Answer these questions: 1. Is Odibi a scheduler like Airflow? (Yes/No) 2. What does "Declarative over Imperative" mean in your own words? 3. What are the 5 Laws? Pick one that resonates with you.

✅ Verify

  • [ ] You can explain "Raw is Sacred" to a colleague
  • [ ] You know what tools to use FOR scheduling (Airflow, Databricks Workflows)

Module 2: Reading a Data Story (30 min)

📖 Read

👀 Watch

  • Video: "Data Story Walkthrough" (7 min) ← Coming soon

✋ Do

Download a sample Data Story:

# If you have Odibi installed
odibi run docs/examples/canonical/runnable/01_hello_world.yaml
odibi story last

# Or download pre-generated Story
curl -O https://github.com/henryodibi11/Odibi/raw/main/docs/examples/stories/sample_story.html
open sample_story.html

Answer these questions by inspecting the Story: 1. How many rows were read?
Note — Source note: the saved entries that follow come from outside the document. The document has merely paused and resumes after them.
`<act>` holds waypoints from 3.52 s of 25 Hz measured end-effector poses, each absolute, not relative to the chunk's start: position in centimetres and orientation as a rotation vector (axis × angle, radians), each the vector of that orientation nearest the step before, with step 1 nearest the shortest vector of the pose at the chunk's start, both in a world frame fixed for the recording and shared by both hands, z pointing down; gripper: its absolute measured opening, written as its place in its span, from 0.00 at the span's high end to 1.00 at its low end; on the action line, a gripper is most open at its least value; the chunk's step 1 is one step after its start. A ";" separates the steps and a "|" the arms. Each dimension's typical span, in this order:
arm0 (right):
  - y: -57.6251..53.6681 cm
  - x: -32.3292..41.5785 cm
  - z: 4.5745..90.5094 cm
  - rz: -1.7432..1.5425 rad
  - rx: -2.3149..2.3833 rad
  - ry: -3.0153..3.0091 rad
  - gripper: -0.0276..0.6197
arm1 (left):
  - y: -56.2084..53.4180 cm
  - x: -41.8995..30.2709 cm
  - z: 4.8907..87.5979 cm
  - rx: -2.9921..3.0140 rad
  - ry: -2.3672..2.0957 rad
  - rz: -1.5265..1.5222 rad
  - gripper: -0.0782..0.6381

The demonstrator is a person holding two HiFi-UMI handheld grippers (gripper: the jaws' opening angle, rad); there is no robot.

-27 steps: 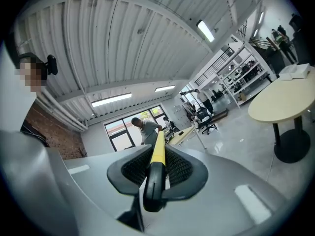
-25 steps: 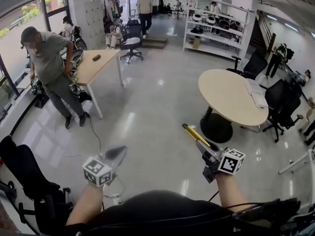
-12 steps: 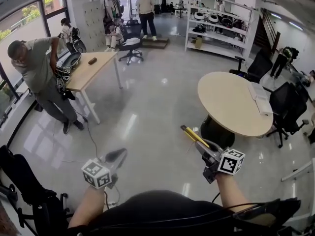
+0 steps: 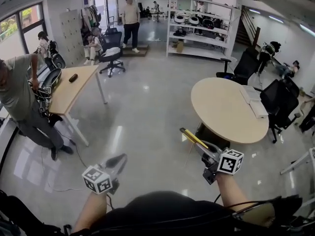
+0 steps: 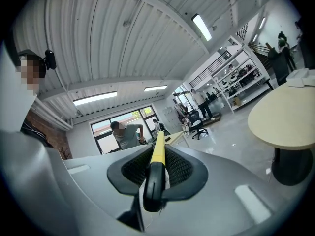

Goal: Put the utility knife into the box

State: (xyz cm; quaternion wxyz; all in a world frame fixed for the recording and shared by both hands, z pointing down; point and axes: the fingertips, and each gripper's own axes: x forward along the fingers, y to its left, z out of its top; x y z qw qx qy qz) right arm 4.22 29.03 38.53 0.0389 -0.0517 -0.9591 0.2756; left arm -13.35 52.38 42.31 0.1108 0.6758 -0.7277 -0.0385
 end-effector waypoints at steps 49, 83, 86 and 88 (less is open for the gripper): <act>-18.5 -30.2 41.9 0.826 -0.058 -2.961 0.82 | 1.2 -47.6 43.4 2.154 -1.927 -0.218 0.89; -29.7 -53.7 40.7 0.757 0.309 -2.875 0.82 | -11.8 -74.0 48.5 2.279 -1.616 -0.349 0.89; -31.9 -52.6 40.9 0.750 0.324 -2.874 0.82 | -14.0 -73.0 49.2 2.285 -1.585 -0.324 0.89; -33.3 -51.7 40.8 0.753 0.333 -2.882 0.82 | -15.6 -72.0 49.2 2.290 -1.567 -0.304 0.89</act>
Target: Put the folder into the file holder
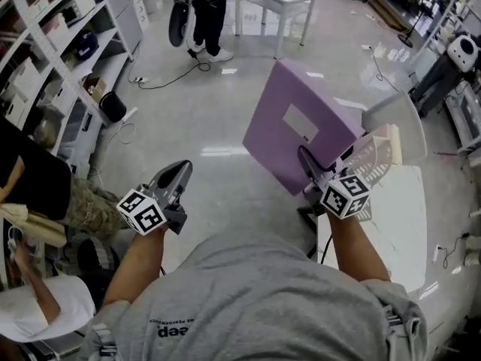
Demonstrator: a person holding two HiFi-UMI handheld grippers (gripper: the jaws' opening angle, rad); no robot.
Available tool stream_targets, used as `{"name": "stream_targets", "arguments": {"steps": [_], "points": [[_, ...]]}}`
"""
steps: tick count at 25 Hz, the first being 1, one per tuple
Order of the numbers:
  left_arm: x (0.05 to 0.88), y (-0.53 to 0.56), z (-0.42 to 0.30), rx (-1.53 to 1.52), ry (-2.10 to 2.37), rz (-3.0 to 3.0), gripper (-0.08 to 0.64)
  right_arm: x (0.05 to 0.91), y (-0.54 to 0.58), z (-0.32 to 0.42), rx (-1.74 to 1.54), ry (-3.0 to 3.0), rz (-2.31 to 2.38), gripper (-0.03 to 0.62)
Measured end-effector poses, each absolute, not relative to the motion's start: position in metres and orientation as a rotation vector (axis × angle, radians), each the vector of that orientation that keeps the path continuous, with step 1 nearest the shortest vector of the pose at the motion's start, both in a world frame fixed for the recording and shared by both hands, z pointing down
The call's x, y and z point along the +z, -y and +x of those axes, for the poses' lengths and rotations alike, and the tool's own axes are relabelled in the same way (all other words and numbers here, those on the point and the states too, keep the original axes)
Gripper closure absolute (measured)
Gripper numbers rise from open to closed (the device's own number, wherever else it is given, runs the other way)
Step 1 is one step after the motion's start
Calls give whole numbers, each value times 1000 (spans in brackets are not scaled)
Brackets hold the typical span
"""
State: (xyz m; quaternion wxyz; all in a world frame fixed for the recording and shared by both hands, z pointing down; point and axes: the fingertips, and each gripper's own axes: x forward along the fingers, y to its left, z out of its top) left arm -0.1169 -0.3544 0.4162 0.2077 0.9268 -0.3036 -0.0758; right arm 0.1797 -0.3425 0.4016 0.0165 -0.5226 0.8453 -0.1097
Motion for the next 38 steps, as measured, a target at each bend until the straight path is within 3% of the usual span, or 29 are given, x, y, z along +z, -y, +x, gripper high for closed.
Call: {"name": "stream_targets", "arguments": {"steps": [9, 22, 29, 38], "points": [[411, 403, -79, -177, 558, 2712, 500, 361, 324, 203, -226, -2415, -1831, 477], [386, 367, 162, -172, 12, 2802, 500, 244, 169, 402, 79, -1971, -2282, 478], [394, 339, 235, -130, -151, 2784, 500, 257, 135, 451, 96, -1848, -2396, 479], [412, 325, 268, -79, -199, 2757, 500, 299, 134, 467, 30, -1875, -2421, 479]]}}
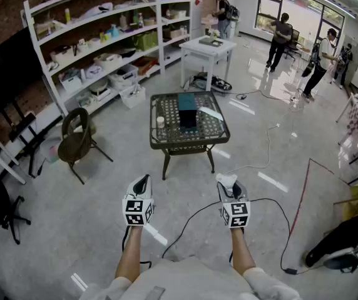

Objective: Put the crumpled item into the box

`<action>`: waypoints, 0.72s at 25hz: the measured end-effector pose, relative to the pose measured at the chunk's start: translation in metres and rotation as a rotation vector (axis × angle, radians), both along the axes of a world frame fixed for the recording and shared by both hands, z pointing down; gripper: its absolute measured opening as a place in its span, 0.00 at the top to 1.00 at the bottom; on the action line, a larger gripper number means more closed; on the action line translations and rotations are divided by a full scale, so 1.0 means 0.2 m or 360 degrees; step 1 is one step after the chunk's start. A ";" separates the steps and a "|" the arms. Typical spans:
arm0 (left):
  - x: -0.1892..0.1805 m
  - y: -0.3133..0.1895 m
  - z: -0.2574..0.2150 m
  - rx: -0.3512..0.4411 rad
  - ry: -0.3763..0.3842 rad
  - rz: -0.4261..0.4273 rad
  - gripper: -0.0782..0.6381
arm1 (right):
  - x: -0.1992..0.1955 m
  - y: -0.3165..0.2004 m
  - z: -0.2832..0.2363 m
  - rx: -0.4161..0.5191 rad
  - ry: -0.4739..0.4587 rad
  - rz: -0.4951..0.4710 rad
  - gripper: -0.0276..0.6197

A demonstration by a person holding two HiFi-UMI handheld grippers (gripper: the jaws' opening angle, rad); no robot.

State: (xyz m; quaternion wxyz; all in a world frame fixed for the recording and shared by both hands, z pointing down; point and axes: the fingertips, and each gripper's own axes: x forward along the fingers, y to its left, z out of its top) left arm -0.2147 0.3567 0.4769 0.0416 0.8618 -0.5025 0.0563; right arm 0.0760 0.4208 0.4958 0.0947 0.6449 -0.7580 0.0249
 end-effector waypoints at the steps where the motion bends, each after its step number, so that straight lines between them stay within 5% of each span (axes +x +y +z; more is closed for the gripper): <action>1: 0.01 0.01 0.01 -0.0002 -0.0002 0.0002 0.88 | 0.00 0.00 0.01 0.0000 0.0000 -0.0004 0.70; 18: 0.16 0.04 0.04 -0.0022 -0.0035 0.0007 0.88 | 0.07 -0.01 0.05 -0.0009 -0.0015 -0.0084 0.69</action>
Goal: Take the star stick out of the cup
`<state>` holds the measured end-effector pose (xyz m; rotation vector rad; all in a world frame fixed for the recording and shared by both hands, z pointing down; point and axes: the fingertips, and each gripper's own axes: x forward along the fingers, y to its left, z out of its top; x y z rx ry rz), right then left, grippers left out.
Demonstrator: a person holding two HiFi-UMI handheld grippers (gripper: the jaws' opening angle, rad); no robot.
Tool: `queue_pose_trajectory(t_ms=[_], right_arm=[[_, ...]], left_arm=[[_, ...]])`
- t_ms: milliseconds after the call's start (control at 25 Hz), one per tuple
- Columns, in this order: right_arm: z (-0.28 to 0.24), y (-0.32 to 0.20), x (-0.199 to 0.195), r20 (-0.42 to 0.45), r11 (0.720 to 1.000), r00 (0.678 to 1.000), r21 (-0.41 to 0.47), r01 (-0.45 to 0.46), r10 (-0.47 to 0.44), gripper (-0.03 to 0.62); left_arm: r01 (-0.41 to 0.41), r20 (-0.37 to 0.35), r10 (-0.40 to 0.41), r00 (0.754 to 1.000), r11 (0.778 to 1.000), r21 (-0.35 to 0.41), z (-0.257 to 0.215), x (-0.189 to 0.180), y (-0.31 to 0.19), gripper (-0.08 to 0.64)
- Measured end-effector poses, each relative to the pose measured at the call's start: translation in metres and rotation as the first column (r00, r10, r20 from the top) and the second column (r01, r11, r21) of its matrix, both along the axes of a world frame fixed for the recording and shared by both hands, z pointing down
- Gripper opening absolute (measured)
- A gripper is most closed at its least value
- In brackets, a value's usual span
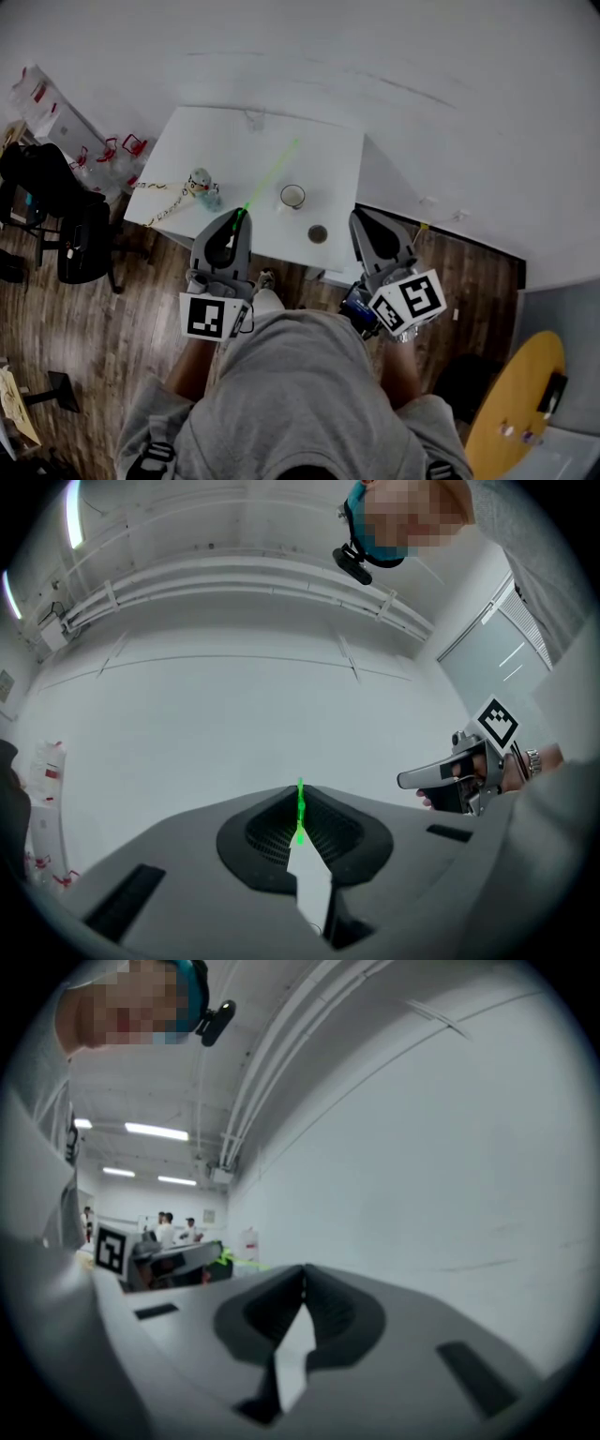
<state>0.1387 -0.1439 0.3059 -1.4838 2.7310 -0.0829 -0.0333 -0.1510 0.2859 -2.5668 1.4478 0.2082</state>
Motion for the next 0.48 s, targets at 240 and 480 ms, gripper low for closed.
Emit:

How many were written? 2. Did the schema change between read and write? 3. How long did the pipeline take to run? 4. What SQL was executed (if any)?

✅ Verify

  • [ ] You can find the row count in the Story
  • [ ] You can see the data sample (first 10 rows)
  • [ ] You understand the "Lineage" section (input → node → output)

Module 3: Star Schemas 101 (30 min)

📖 Read

👀 Watch

  • Video: "Star Schema in 5 Minutes" ← Coming soon

✋ Do

Look at this table and classify each as Dimension or Fact:

Table Dimension or Fact?
customer (id, name, email, city) ?
sales (order_id, customer_id, product_id, amount, date) ?
product (id, name, category, price) ?
daily_revenue (date, total_revenue, order_count) ?

✅ Verify

  • [ ] customer and product are Dimensions (who/what)
  • [ ] sales is a Fact (measures/transactions)
  • [ ] daily_revenue is an Aggregated Fact (pre-summarized)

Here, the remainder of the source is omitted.